Церемония Инициализации продлилась почти два часа. Святополк Владимирович, вручив последний паспорт, еще раз поздравил новоиспеченных граждан и поспешил откланяться. Нас же теперь повели в синематорскую – священное место, куда доступ могли получить лишь граждане. Попасть сюда я мечтал с первого класса – слухи о синематорских ходили разные. Я представлял себе это место во снах – представлял, как будет происходить мое первое в жизни Погружение и вот я вместе с другими гражданами теперь оказался там. Это был просторный темный зал, стены которого покрывали мягкие алые матрасы. Здесь стояла могильная тишина – не было слышно даже собственных шагов. Нас всех рассадили в уютные кресла и мы разулись, опустив ноги в теплую воду, которой были заполнены тазы у каждого места. Школьные медсестры быстро подключили нас к аппаратам Погружения – в вену на левой руке был поставлен катетер, к креслу подкатили капельницу с зеленой жижей. К вискам подключили электроды, а на глаза надели тяжелые плотные очки на резинке. Началось мое первое Погружение в жизни.

Глава 5

Процедура Погружения – неотъемлемая часть каждого гражданина СССР. Это специально разработанная ученными НИИ имени Владимира Второго многофункциональная система, позволяющая решать значительный спектр задач. Так написано в Конституции СССР, но я попытаюсь объяснить читателю более простым языком. Жизнь в современном мире после Серого Затмения суровая, а возможности ограниченные, это признают даже в высшем руководстве Партии. Погружение, воздействующее на нервную систему человека и взаимодействующее напрямую с мозгом и органами чувств, позволяет решить множество проблем. Для кого-то Погружение служит источником получения дофамина и серотонина, которые у большинства людей современности в дефиците. Кто-то может побывать в вымышленных мирах и местах, которые когда-то существовали на земле в прошлом. Иные получают ощущения, порой иногда запретные в настоящем мире, чтобы испытать спектр эмоций недоступный в обычной жизни. Некоторым требуется душевная терапия и в этом случае Погружение может заменить психолога, психиатра, священника или даже доктора иной специализации. Ученными НИИ имени Владимира Второго были разработаны сотни программ на все случаи жизни. Помимо этих программ имелись тысячи аккредитованных Народным Комиссариатом Цензуры программ, выпущенными технологичными гигантами и мелкими конторами из разных уголков СССР – они пользовались большей популярностью среди граждан, были сделаны более качественно, но и стоили существенно дороже, чем государственные.
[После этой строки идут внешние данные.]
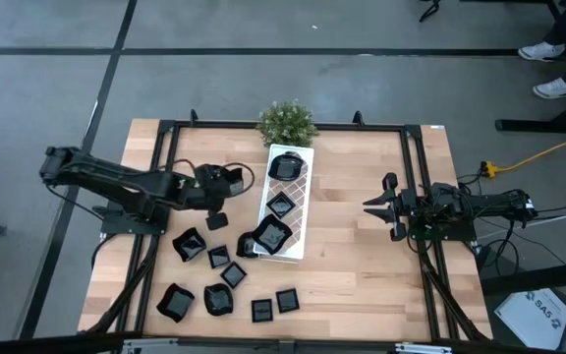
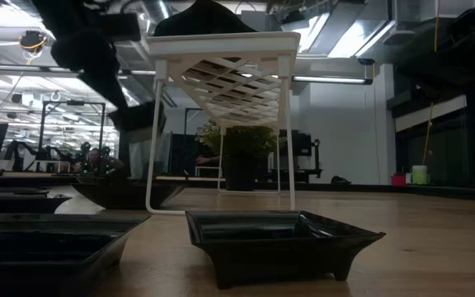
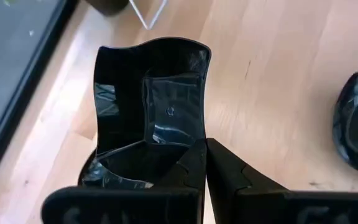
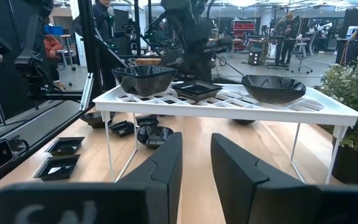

Был и третий тип программ – так называемые «пиратские». Такие программы не были лицензированы Народным Комиссариатом Цензуры – они создавались подпольными айти компаниями или программистами-одиночками и распространяются через так называемых крипто-дилеров. Создание и распространение таких программ карается самым суровым наказанием, которое только имеется в уголовном кодексе. Но и просмотр пиратских программ также карается по всей суровости закона, пускай не Изгнанием, но уж точно понижением рейтинга или даже ссылкой в Сибирь за особо запрещенные программы, например с ЛГБТ тематикой или же пропагандой чуждой ценностям правящей Партии.